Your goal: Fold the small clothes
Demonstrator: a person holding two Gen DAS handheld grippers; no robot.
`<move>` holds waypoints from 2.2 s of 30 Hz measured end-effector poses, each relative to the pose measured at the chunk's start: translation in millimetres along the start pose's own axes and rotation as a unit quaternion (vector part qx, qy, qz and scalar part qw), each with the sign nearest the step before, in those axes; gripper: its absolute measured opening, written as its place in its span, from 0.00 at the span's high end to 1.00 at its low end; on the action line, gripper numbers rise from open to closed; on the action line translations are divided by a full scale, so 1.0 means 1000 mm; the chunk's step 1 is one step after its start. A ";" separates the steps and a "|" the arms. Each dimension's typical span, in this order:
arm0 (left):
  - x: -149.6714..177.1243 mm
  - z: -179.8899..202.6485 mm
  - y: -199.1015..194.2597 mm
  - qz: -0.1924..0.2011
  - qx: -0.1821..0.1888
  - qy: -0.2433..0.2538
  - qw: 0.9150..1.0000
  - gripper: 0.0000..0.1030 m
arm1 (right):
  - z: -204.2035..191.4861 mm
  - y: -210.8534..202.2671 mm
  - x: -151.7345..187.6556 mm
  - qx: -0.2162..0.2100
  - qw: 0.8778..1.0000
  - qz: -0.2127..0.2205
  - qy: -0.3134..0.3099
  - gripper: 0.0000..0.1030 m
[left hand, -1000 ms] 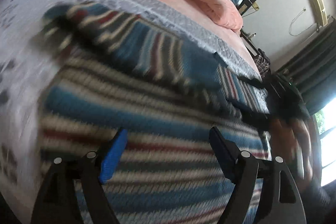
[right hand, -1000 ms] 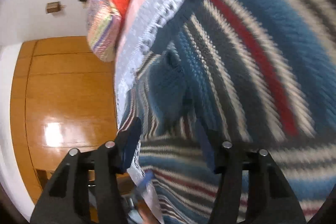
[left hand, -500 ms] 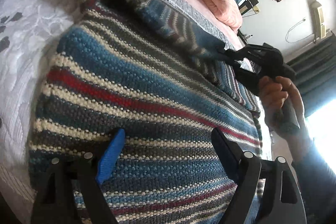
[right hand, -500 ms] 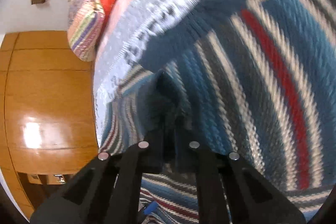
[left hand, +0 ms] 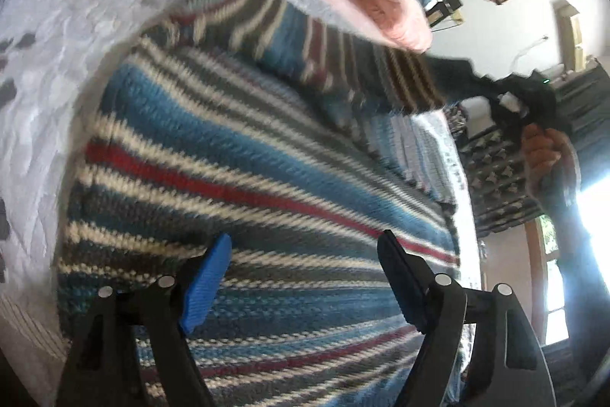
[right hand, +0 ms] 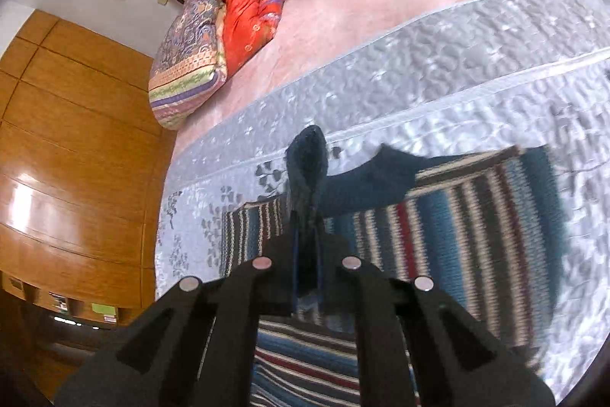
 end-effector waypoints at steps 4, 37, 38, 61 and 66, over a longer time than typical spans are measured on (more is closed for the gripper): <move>-0.026 0.009 -0.019 0.030 0.014 0.011 0.999 0.24 | 0.030 -0.012 0.004 0.015 1.000 0.001 0.005 0.95; -0.223 -0.022 0.136 -0.049 -0.083 0.027 0.995 0.24 | 0.151 0.036 0.034 0.024 0.997 -0.046 0.055 1.00; -0.222 -0.020 0.135 -0.049 -0.086 0.035 0.994 0.24 | 0.154 0.034 0.033 0.021 0.997 -0.047 0.056 1.00; -0.123 0.002 0.088 -0.103 -0.065 0.118 0.985 0.25 | 0.171 -0.029 0.104 0.030 0.996 -0.051 0.065 0.92; -0.085 0.003 0.021 -0.109 -0.032 0.093 0.989 0.19 | 0.139 -0.076 0.115 0.005 0.997 -0.035 0.062 0.62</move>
Point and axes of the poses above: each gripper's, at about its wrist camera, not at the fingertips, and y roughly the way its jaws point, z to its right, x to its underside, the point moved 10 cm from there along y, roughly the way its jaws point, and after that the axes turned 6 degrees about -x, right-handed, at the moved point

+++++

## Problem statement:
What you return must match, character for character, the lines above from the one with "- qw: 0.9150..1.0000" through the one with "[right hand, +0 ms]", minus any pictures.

## Exercise result:
  - qw: 0.9150..1.0000
  - gripper: 0.0000..0.1030 m
arm1 (right):
  - z: -204.2035..191.4861 mm
  - y: -210.8534..202.2671 mm
  - x: -151.7345..187.6556 mm
  - qx: -0.2162..0.2100
  - qw: 0.8778..1.0000
  - qz: -0.2127..0.2205
  - qy: -0.3134..0.3099
  - gripper: 0.0000..0.1030 m
[left hand, -1000 ms] 
[right hand, -1000 ms] 
[left hand, -500 ms] 
[right hand, -500 ms] 
[left hand, +0 ms] 
[right hand, +0 ms] 

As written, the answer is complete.